Gratitude to Catholic Charities, Annual Appeal

Asked what she feels when she reflects on ways Catholic Charities has helped her, Sandy Garcia has a ready answer.

“Gratitude,” says Garcia, coordinator of the Catholic Charities food pantry at the Juan Diego Center in south Omaha – where she once received the kind of bread and other grocery items that she now helps distribute.

It’s been a long, difficult road for Garcia, a 34-year-old native of Mexico who was granted refugee status in the United States to protect her from domestic violence and now is a legal permanent resident – all with Catholic Charities’ legal assistance.

Catholic Charities was there for her when she was not earning enough money to make ends meet and came to the pantry for food assistance. And in April, she began helping others in the community with a full-time job at the center.

“I love it,” Garcia said of her work. “I really love it. I’ve been working with the community. It’s not easy. I’ve been through that, looking for help, looking for nice people. I feel (what it’s like to be) in their shoes.”

 Ana Barrios is program director of the pantry and of Catholic Charities’ family strengthening services, and a member of St. Margaret Mary Parish in Omaha. She said Garcia is a wonderful member of the team. 

“She likes to help people and is very understanding,” Barrios said. “It’s a good thing to be able to find the right fit for a workplace.
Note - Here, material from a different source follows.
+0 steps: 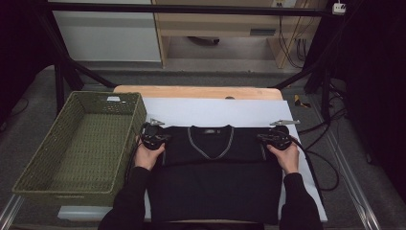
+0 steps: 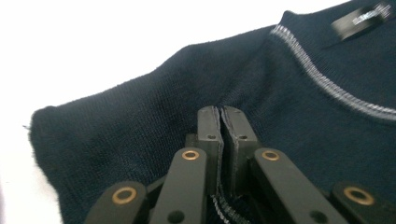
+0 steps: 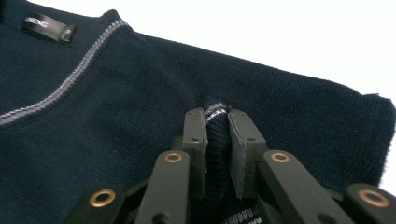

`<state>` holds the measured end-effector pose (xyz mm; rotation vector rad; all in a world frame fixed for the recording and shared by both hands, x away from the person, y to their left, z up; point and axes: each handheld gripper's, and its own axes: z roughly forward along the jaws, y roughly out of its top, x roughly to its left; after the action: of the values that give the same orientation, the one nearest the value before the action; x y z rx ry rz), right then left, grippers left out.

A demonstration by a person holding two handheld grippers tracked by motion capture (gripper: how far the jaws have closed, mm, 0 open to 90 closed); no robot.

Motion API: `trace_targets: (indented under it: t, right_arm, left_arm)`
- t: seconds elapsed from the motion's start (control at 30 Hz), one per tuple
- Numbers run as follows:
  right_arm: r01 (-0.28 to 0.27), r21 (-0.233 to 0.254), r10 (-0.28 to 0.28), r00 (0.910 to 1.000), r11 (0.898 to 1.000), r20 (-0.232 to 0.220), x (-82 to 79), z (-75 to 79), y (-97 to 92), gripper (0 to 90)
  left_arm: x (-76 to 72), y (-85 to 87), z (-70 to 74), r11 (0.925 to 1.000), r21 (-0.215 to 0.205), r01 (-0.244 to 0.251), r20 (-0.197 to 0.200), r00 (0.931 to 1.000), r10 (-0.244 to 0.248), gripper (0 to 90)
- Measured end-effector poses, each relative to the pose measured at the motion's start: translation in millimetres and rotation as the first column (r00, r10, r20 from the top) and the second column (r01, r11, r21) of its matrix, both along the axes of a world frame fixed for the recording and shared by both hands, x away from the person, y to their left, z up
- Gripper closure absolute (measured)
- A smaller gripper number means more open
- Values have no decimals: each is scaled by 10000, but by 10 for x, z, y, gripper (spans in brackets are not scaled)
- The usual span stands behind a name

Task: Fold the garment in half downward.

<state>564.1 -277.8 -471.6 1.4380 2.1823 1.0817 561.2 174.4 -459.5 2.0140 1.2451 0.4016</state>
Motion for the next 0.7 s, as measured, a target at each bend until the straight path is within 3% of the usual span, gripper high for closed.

And I think she is a right fit for this.”

Garcia said she feels grateful for all Catholic Charities has done for her, and she feels she can never give back enough.

“It’s not paying back, but I can give a little bit of what I get. And I can make a little difference, as Catholic Charities made a big difference in my life.”

And Garcia and Barrios are grateful to the Archbishop’s Annual Appeal and the parishioners across the archdiocese who support it. The appeal provides about 26 percent of the archdiocese’s annual operating budget, helping to fund such ministries as adult faith formation and youth ministry, religious education and training for lectors and extraordinary ministers of holy Communion. The appeal also assists Catholic Charities and its food pantries in south and north Omaha, immigration legal assistance, microbusiness training, mental and behavioral health programs and other services. 

 “I think it’s wonderful,” Garcia said of the appeal. “I always tell Ana, ‘Yes, I can volunteer for whatever I need to do. My visa (immigration assistance) costs a lot of money, so when I see these collections, it can make a difference and for different families.”

Catholic Charities also has buttressed her faith, said Garcia, a Christian. 

“I think the people who are in this building, especially Ana, help me to see the life that comes with faith,” she said. “I pray every day to have a good day at work and to help the people the way God will be helping them.”

This year’s appeal began Sept. 15, and parishioners already have pledged $1.7 million toward the $4.1 million goal, said Breeane Kotulak, development officer in the Stewardship and Development Office. Three parishes have gone over their monetary goal – St. Anne in Dixon, St. Rose of Lima in Hooper and St. John Paul II Newman Center near the University of Nebraska at Omaha. Parishes also have participation goals, with an overall goal of 25 percent participation among parishioners across the archdiocese. 

Garcia and Catholic Charities are good examples of the assistance the annual appeal provides people, Kotulak said.